Während der Sengoku-Zeit machte Kuki Yoshitaka Toba zu seiner Hauptstadt und baute eine Burg, um die Region von einer Piratensiedlung in ein organisiertes Territorium umzuwandeln. Diese Gründung legte den Grundstein für die heutige städtische Entwicklung.
Die Stadt ist das Zentrum der Ama-Taucherinnen in Japan, die seit Generationen frei tauchend Meeresfrüchte und Perlen sammeln. Diese Tradition prägt das tägliche Leben und das Gesicht der lokalen Gemeinschaft bis heute.

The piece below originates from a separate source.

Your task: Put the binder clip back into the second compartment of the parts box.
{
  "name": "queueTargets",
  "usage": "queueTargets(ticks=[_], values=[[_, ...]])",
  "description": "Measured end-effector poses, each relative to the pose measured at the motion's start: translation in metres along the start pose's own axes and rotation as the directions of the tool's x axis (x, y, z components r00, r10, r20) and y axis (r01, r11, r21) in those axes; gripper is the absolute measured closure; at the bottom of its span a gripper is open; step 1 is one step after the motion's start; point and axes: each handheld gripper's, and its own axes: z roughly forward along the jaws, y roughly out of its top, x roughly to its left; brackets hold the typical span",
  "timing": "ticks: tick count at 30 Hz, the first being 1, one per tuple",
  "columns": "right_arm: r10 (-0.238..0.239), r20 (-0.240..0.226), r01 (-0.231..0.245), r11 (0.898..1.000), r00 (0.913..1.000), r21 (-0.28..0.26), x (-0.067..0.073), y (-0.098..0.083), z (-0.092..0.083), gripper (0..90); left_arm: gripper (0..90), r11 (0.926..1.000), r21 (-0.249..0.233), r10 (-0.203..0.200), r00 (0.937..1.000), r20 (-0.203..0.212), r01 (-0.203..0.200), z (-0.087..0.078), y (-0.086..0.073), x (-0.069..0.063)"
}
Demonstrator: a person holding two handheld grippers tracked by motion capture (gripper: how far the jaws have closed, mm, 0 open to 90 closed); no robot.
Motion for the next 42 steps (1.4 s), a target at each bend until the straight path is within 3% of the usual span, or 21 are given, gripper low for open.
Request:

Die Stadt ist per Bahn leicht zu erreichen, mit Verbindungen durch JR Tokai und die Kintetsu Railway, die Toba mit größeren Städten verbinden. Die Region ist über mehrere Nationalstraßen zugänglich, was Erkundungen erleichtert.
Die Stadt produziert gezüchtete Perlen und Austern innerhalb eines Nationalparks und trägt damit wesentlich zur japanischen Marinenproduktindustrie bei. Diese Kombination von traditioneller Taucherei und moderner Perlenzucht macht den Ort wirtschaftlich und kulturell einzigartig.